§ **What to do**
The part below that opens with the line containing "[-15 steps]" and closes with the line containing "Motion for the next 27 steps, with" should be copied exactly, minus any pictures.
[[ Listed entries, beginning ]]
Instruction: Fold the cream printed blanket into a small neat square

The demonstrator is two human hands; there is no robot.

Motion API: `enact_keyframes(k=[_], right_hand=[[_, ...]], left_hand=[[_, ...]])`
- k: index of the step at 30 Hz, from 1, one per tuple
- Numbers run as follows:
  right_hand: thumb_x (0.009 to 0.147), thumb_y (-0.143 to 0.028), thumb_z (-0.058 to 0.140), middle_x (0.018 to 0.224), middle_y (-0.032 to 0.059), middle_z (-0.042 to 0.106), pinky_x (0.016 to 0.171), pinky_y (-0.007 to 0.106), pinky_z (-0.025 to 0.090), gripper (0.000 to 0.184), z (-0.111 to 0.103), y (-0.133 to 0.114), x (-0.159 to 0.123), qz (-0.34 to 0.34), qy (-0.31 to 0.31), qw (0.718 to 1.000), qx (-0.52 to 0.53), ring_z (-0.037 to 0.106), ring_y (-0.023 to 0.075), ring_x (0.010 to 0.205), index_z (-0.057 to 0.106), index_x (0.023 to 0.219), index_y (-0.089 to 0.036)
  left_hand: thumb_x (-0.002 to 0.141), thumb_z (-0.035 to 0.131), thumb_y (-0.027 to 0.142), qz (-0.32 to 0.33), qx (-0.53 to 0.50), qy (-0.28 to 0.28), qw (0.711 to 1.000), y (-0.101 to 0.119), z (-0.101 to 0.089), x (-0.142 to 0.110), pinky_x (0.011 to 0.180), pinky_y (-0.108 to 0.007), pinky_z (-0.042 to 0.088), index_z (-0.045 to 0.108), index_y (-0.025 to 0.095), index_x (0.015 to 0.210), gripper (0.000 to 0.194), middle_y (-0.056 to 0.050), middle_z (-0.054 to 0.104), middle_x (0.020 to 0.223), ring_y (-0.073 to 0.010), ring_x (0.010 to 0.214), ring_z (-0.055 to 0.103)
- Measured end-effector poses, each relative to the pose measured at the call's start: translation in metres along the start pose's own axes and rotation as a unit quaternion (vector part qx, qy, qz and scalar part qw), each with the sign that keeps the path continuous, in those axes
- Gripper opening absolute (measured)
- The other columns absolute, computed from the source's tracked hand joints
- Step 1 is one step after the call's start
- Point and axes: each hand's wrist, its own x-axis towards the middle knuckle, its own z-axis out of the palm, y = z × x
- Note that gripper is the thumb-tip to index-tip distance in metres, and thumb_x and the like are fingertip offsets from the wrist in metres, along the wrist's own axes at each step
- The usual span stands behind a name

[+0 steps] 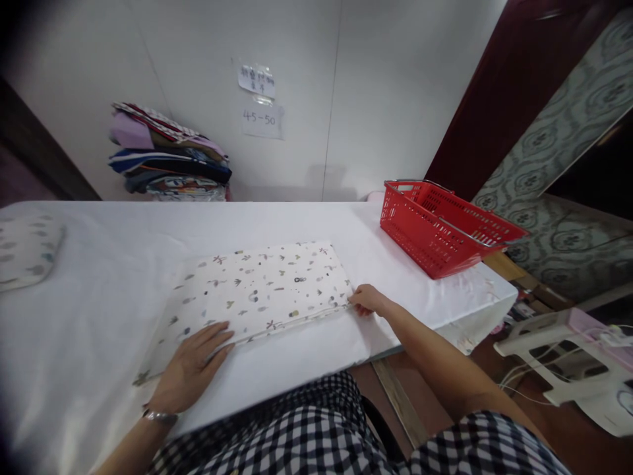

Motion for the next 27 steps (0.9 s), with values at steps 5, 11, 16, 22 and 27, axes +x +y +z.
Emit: enact_keyframes(k=[5, 11, 16, 22, 27], right_hand=[[0.069, -0.022, 0.061, 0.044, -0.0065, 0.048, 0.038, 0.018, 0.033, 0.013, -0.001, 0.000, 0.003, -0.032, 0.048, 0.998, 0.026, 0.045, 0.0062, 0.039, 0.049, 0.067, -0.017], [0.069, -0.021, 0.060, 0.047, -0.0044, 0.051, 0.038, 0.018, 0.035, 0.011, 0.000, 0.005, 0.006, -0.010, 0.015, 0.999, 0.033, 0.047, 0.0077, 0.041, 0.051, 0.066, -0.016], [0.070, -0.024, 0.061, 0.050, -0.0023, 0.053, 0.041, 0.021, 0.040, 0.014, -0.003, 0.004, 0.005, 0.020, -0.024, 0.999, 0.028, 0.050, 0.0094, 0.043, 0.051, 0.065, -0.016], [0.066, -0.026, 0.066, 0.050, -0.0011, 0.053, 0.041, 0.023, 0.040, 0.017, -0.006, -0.006, 0.005, 0.044, -0.037, 0.998, -0.014, 0.048, 0.0099, 0.041, 0.054, 0.064, -0.014], [0.062, -0.024, 0.069, 0.055, -0.0016, 0.053, 0.043, 0.020, 0.040, 0.019, 0.000, -0.012, 0.001, 0.016, -0.010, 0.999, -0.035, 0.052, 0.0104, 0.051, 0.052, 0.065, -0.016]], left_hand=[[0.085, 0.043, 0.046, 0.000, -0.002, -0.004, 1.000, -0.001, 0.000, -0.001, 0.090, -0.044, 0.047, 0.065, 0.021, 0.103, 0.038, -0.006, 0.063, 0.113, -0.0247, 0.108, 0.055], [0.085, 0.043, 0.045, 0.000, -0.010, 0.003, 1.000, 0.000, 0.000, -0.001, 0.090, -0.044, 0.047, 0.065, 0.020, 0.101, 0.037, -0.007, 0.063, 0.113, -0.0246, 0.108, 0.055], [0.085, 0.043, 0.044, 0.000, -0.016, 0.009, 1.000, 0.000, 0.001, 0.000, 0.090, -0.044, 0.048, 0.066, 0.020, 0.100, 0.036, -0.007, 0.063, 0.112, -0.0246, 0.107, 0.056], [0.084, 0.045, 0.044, -0.006, -0.022, 0.014, 1.000, -0.001, 0.003, -0.001, 0.090, -0.044, 0.047, 0.065, 0.021, 0.100, 0.034, -0.006, 0.063, 0.112, -0.0242, 0.107, 0.056], [0.084, 0.046, 0.042, -0.005, -0.020, 0.010, 1.000, -0.001, 0.003, -0.003, 0.091, -0.043, 0.047, 0.065, 0.022, 0.101, 0.033, -0.006, 0.063, 0.113, -0.0234, 0.108, 0.055]])
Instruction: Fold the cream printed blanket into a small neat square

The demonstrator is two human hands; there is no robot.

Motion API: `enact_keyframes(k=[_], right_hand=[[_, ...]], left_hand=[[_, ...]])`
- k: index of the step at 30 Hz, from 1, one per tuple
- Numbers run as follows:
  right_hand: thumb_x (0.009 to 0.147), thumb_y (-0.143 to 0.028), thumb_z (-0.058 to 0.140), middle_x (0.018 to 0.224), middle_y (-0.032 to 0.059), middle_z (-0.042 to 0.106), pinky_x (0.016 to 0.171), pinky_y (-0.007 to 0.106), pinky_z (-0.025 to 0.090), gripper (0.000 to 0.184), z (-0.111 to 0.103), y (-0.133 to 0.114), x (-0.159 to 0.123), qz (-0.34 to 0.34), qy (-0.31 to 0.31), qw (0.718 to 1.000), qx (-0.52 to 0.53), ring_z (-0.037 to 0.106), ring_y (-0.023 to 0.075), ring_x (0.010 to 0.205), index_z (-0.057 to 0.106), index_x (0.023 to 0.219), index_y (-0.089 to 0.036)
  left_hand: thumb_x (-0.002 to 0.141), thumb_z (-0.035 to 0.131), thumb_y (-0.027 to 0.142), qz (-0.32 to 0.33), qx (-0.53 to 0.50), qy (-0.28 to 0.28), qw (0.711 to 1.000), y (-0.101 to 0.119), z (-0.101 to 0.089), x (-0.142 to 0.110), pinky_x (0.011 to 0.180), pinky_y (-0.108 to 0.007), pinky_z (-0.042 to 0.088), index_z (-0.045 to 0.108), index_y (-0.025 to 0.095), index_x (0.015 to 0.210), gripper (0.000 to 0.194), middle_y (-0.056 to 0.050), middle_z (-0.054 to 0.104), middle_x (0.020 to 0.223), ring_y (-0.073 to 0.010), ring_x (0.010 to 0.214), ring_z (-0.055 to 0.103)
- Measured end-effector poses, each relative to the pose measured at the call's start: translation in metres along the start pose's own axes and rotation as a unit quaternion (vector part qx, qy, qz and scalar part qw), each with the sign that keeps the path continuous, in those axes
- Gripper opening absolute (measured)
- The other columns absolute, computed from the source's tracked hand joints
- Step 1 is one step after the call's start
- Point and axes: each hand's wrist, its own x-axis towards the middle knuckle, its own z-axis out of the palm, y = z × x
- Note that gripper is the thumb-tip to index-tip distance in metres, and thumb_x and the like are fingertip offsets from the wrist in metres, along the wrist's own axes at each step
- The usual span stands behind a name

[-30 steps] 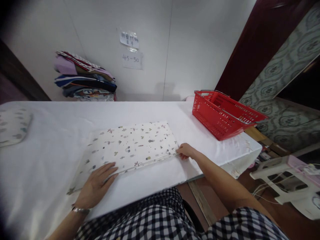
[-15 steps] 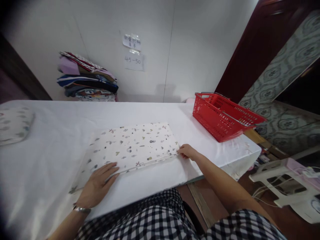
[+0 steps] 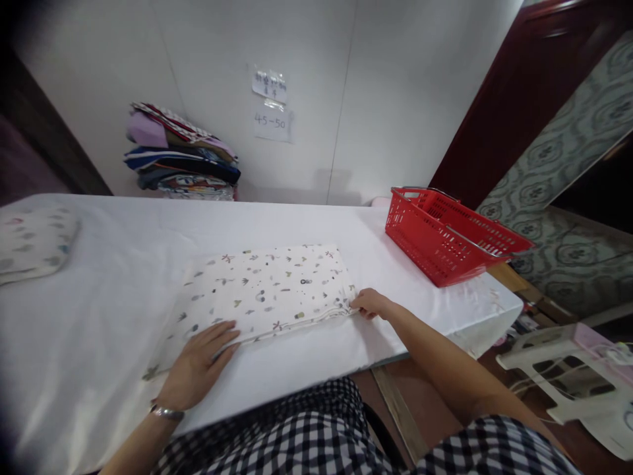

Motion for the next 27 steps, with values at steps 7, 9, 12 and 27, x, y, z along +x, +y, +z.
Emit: enact_keyframes(k=[7, 9, 12, 27], right_hand=[[0.064, -0.023, 0.065, 0.060, 0.0010, 0.058, 0.045, 0.021, 0.042, 0.016, 0.005, -0.003, -0.002, -0.017, 0.003, 1.000, 0.016, 0.055, 0.0119, 0.055, 0.051, 0.067, -0.016], [0.063, -0.022, 0.065, 0.057, 0.0000, 0.057, 0.043, 0.020, 0.041, 0.017, 0.006, -0.002, -0.001, -0.016, 0.010, 1.000, 0.020, 0.055, 0.0117, 0.053, 0.050, 0.066, -0.016], [0.062, -0.021, 0.067, 0.052, -0.0014, 0.054, 0.042, 0.019, 0.039, 0.019, 0.006, -0.001, 0.000, -0.013, 0.021, 0.999, 0.033, 0.053, 0.0110, 0.050, 0.050, 0.068, -0.016], [0.064, -0.015, 0.059, 0.056, -0.0027, 0.057, 0.045, 0.018, 0.037, 0.028, -0.004, 0.023, 0.010, -0.035, 0.042, 0.985, 0.163, 0.051, 0.0083, 0.047, 0.050, 0.091, -0.015]], left_hand=[[0.084, 0.047, 0.041, 0.000, 0.002, 0.006, 1.000, 0.001, 0.000, 0.000, 0.091, -0.043, 0.047, 0.065, 0.021, 0.102, 0.032, -0.006, 0.063, 0.113, -0.0232, 0.108, 0.055], [0.084, 0.047, 0.040, 0.001, 0.002, 0.006, 1.000, 0.001, 0.000, 0.000, 0.091, -0.043, 0.047, 0.065, 0.021, 0.102, 0.032, -0.006, 0.063, 0.113, -0.0234, 0.108, 0.055], [0.084, 0.047, 0.040, 0.002, 0.001, 0.005, 1.000, 0.001, 0.000, 0.000, 0.091, -0.043, 0.047, 0.065, 0.021, 0.101, 0.031, -0.006, 0.063, 0.113, -0.0234, 0.108, 0.055], [0.084, 0.046, 0.042, -0.015, -0.020, 0.004, 1.000, 0.000, 0.003, 0.000, 0.093, -0.042, 0.047, 0.066, 0.022, 0.098, 0.031, -0.005, 0.064, 0.110, -0.0218, 0.107, 0.056]])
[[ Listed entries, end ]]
§ **Problem solution**
[-15 steps] 
[+0 steps] 

Motion for the next 27 steps, with values at steps 7, 9, 12 and 27, x, y, z along +x, +y, +z.

The answer given above is complete.